[Task objective] Go over the entries and report the lines where the word "from" occurs.

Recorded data
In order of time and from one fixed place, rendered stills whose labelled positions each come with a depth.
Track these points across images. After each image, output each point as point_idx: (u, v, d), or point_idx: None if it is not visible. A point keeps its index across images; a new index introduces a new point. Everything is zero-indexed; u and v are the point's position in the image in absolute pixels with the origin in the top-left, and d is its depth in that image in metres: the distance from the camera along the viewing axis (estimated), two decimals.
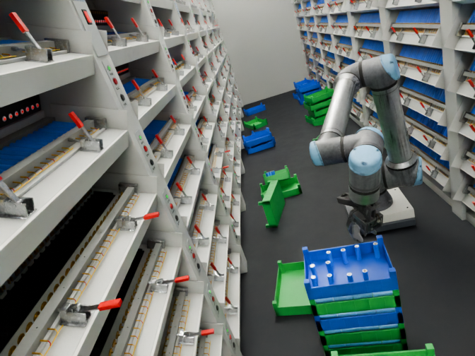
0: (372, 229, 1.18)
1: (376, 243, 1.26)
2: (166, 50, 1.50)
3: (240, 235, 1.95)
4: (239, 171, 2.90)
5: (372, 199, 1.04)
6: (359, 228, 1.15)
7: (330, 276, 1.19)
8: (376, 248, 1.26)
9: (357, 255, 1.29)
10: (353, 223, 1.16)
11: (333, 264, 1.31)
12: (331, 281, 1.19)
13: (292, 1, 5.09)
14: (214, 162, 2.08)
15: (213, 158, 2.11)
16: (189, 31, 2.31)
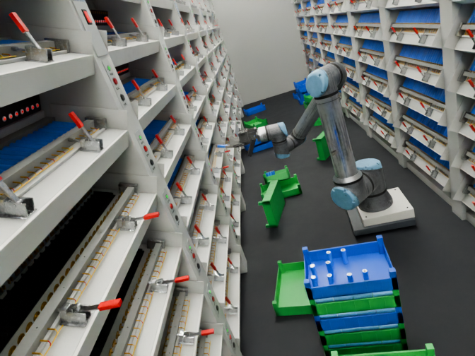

[Output for this task]
In order of time and from one fixed place, rendered stills whose labelled positions each come with a depth.
Track these points across images. After each image, output each point as point_idx: (u, v, d), or point_idx: None if it is not visible. A point keeps its index across images; a new index introduces a new point. Everything is zero-indexed; u and v are the point's position in the image in absolute pixels with the origin in the top-left, and d is its depth in that image in metres: the distance from the camera along the viewing axis (estimated), two decimals.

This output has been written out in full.